En el tema intervienen distintos funcionarios, como el
ministro de Desregulación y Transformación del Estado, Federico Sturzenegger,
el titular de la Agencia de Transformación de Empresas Públicas, Diego Chaher,
y el coordinador de Infraestructura del Palacio de Hacienda, Martín Maccarone.
Sin embargo, se comenta que las iniciativas no avanzan porque no existe una
autoridad superior que impulse los procesos.
No sería el único problema. Por caso, en medios de las
empresas se plantean dudas sobre la forma en que el Gobierno piensa llevar
adelante una cuestión crítica, como es el mejoramiento y construcción de rutas.
El Presidente públicamente se refirió al modelo para licitar
más de 9.000 kilómetros de rutas. Según las palabras de Milei, se trata de
“poner la ruta nueva y después la vas operando, vas a cobrar el peaje, y
después cuando terminás, la transferís a lo largo de unos años, con lo cual,
eso lo puede hacer el sector privado sin ningún problema”.
Sin embargo, para las empresas “no cierran los números” y
agregan que la eliminación de Vialidad genera problemas para atender la
logística. En este sentido, indican que el llamado a una licitación de 741
kilómetros de rutas nacionales enfrenta problemas por la falta de interesados.

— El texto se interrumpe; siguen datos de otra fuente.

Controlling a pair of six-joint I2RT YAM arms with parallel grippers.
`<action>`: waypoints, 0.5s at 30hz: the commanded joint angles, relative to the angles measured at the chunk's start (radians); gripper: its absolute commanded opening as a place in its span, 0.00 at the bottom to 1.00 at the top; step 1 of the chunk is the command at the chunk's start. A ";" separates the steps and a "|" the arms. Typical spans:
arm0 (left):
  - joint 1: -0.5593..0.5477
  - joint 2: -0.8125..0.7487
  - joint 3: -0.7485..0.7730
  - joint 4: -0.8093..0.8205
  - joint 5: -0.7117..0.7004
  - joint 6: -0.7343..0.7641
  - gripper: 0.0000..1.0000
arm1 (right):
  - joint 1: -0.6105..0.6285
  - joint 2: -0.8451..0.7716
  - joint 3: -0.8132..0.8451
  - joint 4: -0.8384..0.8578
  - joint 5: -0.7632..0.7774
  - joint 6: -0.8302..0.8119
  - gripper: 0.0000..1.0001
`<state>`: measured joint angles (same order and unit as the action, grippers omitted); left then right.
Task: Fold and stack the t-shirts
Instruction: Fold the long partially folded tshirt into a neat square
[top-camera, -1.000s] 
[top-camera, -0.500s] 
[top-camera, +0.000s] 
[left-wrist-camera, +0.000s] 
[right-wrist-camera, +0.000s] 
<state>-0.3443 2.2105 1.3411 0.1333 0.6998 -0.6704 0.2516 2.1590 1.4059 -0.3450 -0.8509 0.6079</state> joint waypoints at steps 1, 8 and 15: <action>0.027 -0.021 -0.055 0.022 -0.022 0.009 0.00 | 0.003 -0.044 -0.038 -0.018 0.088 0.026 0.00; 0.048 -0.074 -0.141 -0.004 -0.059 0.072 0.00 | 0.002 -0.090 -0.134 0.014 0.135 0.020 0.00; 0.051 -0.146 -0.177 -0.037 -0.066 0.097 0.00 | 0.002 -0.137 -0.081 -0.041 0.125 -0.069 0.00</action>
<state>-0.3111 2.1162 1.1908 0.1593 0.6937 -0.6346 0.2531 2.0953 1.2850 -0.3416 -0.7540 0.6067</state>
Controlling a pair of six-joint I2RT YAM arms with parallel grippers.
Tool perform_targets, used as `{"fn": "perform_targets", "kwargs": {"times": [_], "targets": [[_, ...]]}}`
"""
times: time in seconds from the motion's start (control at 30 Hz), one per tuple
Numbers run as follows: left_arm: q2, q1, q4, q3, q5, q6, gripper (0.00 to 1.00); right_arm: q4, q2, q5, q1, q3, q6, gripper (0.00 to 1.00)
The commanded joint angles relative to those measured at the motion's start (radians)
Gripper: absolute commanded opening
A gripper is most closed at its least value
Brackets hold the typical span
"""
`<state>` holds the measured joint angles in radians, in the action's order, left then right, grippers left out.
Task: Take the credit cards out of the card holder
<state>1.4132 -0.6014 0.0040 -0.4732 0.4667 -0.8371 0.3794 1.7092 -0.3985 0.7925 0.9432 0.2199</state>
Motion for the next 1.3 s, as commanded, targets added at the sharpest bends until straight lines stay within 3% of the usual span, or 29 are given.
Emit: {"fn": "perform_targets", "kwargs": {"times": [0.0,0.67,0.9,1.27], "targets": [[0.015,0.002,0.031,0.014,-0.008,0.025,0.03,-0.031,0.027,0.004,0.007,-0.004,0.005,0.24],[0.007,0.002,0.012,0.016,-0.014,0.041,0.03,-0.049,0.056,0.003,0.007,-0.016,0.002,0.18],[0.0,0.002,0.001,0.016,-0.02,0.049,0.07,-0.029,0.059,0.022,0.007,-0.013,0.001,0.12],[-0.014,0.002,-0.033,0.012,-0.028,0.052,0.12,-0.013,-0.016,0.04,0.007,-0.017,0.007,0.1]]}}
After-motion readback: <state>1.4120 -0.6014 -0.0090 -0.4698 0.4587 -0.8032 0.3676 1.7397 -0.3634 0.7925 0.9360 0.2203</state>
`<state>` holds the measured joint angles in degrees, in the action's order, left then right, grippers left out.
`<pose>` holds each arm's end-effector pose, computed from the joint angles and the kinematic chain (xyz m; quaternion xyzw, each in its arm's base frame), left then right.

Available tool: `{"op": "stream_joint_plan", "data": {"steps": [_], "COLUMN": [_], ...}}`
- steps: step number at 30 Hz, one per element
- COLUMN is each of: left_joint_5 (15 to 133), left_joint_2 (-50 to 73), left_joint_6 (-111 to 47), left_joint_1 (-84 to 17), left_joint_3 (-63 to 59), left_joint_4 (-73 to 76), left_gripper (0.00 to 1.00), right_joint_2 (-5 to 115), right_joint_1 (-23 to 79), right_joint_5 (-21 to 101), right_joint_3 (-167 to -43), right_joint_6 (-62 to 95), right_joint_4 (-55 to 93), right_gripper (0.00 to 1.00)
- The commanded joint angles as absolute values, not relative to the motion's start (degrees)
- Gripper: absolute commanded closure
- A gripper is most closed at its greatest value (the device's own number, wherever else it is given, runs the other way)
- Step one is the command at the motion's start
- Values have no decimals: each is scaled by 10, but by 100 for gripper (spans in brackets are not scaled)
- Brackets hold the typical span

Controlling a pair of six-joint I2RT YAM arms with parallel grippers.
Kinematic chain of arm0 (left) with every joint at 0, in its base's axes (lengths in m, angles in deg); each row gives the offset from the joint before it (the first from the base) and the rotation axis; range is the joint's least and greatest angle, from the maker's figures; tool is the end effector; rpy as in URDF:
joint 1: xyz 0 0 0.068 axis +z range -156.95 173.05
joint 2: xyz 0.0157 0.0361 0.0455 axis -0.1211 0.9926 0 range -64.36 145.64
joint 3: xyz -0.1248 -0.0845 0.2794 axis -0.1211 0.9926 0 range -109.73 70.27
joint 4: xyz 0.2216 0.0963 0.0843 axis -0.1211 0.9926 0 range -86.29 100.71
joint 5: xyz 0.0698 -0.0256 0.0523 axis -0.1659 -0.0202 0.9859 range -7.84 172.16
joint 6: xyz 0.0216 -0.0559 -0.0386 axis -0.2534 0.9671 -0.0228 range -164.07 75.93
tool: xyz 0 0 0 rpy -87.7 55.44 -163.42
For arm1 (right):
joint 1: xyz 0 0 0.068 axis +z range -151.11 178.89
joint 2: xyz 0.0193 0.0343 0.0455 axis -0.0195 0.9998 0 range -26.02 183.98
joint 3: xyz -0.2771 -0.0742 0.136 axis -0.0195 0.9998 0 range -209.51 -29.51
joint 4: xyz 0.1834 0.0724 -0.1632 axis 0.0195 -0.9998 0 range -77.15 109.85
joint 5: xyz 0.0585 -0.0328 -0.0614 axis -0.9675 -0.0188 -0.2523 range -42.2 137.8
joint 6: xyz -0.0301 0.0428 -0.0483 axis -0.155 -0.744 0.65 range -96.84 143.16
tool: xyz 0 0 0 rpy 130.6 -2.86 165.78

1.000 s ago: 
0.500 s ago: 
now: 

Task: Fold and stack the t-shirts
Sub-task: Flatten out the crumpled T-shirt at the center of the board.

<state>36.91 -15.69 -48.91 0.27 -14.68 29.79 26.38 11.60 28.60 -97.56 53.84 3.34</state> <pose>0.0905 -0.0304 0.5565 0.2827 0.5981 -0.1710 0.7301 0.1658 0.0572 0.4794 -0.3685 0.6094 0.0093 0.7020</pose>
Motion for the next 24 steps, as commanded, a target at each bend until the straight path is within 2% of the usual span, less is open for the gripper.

A pesar de que la convocatoria incluye tramos importantes en las provincias de
Buenos Aires, Entre Ríos y Corrientes, se debió extender hasta el 5 de agosto
el plazo para la presentación de ofertas.
En medios privados se comenta que las autoridades están
dando pocas definiciones que no permiten realizar con una mínima precisión la
tasa de retorno de los proyectos -y menos en una economía inestable y carente
de crédito como es la argentina-. Dicen que, ante la inquietud de los
potenciales contratistas sobre la política tarifaria, la respuesta del Gobierno
fue “primero hagan las obras y luego vemos el peaje”, una fórmula que se interpreta
como imposible.
Pensando en 2027
Mientras el Poder Ejecutivo se distancia de los
gobernadores, importantes sindicalistas están haciendo discretos acercamientos
a los mandatarios del interior para ir armando una propuesta de centro de cara
a las elecciones nacionales de 2027.
Algunos de los popes gremiales piensan que es necesaria una
renovación que debería dejar de lado tanto a la provincia de Buenos Aires como
a la Capital. Dicho de otra forma, excluir al macrismo y a otros dirigentes que
se consideran del pasado, como son Cristina, Axel Kicillof y Sergio Massa.